▶ [Assignment]: Your task is to restate the listing word for word without the pictures.

..........

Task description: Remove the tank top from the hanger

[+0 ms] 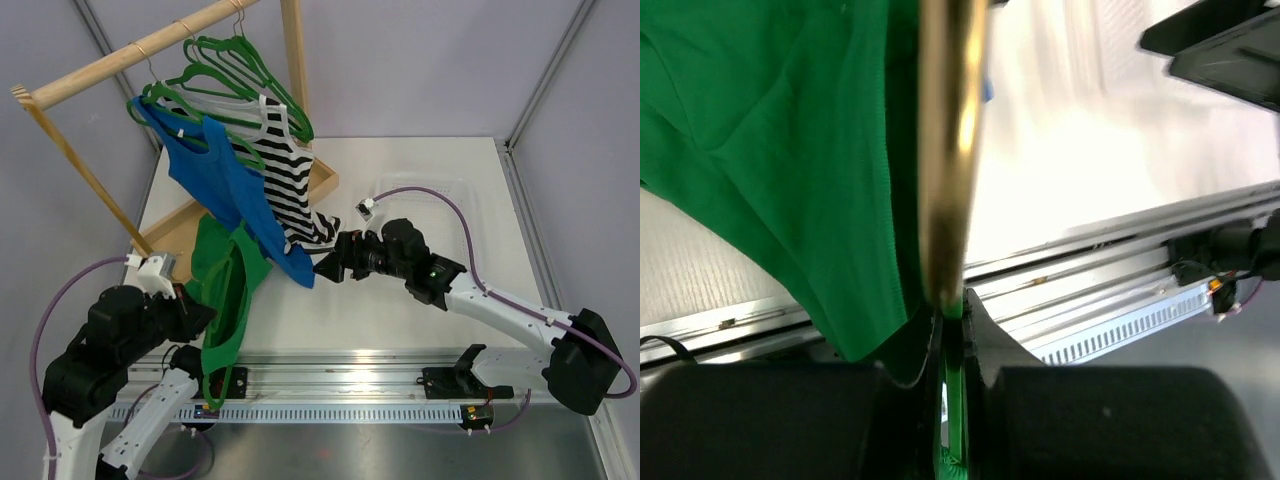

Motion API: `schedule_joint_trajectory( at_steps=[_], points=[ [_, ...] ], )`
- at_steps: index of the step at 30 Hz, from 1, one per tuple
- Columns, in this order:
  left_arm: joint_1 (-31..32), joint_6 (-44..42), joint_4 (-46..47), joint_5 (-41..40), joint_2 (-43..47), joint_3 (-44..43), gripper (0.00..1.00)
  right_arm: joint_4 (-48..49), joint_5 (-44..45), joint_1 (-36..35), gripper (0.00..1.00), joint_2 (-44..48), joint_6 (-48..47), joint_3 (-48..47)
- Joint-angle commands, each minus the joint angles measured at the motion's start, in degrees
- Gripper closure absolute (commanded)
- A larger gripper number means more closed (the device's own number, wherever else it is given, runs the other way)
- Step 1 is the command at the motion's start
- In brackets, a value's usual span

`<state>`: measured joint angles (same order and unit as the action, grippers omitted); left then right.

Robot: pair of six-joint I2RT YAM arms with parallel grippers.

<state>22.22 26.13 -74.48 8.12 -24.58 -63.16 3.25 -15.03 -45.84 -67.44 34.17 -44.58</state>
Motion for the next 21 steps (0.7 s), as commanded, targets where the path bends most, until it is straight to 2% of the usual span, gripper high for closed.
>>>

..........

▶ [Solution for this exercise]:
Task description: Remove the tank top from the hanger

[+0 ms] 

Motion API: `schedule_joint_trajectory( at_steps=[_], points=[ [_, ...] ], )`
- at_steps: index of the step at 30 Hz, from 1, one per tuple
- Columns, in this order:
  left_arm: joint_1 (-31..32), joint_6 (-44..42), joint_4 (-46..47), joint_5 (-41..40), joint_2 (-43..47), joint_3 (-44..43), gripper (0.00..1.00)
  right_arm: joint_4 (-48..49), joint_5 (-44..45), joint_1 (-36..35), gripper (0.00..1.00), joint_2 (-44..48), joint_6 (-48..47), joint_3 (-48..47)
- Joint-angle commands, each minus the joint angles measured at the motion's start, in degrees
- Gripper closure absolute (commanded)
- A larger gripper number means more closed (the device's own number, wherever else it is given, runs the other way)
- Step 1 is the command at the motion's start
- In brackets, a value's usual span

`<state>`: measured joint angles (same order and unit as the action, grippers omitted); left then right.

Robot: pair of six-joint I2RT YAM arms with parallel grippers.

<state>22.22 26.13 -74.48 8.12 -24.58 -63.16 3.25 -15.03 -45.84 -67.44 34.17 -44.58</state>
Motion for the next 21 steps (0.7 s), as commanded, targets where the path bends most, until it is straight to 2% of the usual span, gripper high for closed.
>>>

Work on this exercise is finished, so nothing remains.